*Work required*: Lines below containing the word "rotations" should be copied out.

*Data below*:

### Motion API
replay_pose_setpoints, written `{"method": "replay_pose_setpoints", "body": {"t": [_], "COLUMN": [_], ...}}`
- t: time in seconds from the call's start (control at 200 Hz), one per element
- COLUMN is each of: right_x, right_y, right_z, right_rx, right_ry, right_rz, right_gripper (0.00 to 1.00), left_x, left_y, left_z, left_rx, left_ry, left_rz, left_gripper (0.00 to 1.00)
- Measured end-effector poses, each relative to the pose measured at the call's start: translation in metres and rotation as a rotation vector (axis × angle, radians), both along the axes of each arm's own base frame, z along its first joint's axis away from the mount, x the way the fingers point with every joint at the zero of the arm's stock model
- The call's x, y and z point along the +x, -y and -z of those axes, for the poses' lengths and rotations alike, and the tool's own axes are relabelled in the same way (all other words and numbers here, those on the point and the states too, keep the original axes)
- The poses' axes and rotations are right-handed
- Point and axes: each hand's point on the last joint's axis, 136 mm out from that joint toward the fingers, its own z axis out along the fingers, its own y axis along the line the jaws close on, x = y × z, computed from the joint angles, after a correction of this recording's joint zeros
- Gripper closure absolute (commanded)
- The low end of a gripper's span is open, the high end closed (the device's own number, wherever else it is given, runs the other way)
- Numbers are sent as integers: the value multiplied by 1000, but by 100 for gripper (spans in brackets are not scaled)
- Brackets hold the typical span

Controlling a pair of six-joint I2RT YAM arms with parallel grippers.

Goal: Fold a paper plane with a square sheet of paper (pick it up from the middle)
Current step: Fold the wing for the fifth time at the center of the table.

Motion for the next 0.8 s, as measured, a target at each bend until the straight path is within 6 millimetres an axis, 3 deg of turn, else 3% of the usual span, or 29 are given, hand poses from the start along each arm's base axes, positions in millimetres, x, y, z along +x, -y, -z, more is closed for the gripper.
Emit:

*Answer box*:
- The call's x, y and z point along the +x, -y and -z of those axes, for the poses' lengths and rotations alike, and the tool's own axes are relabelled in the same way (all other words and numbers here, those on the point and the states too, keep the original axes)
- The poses' axes and rotations are right-handed

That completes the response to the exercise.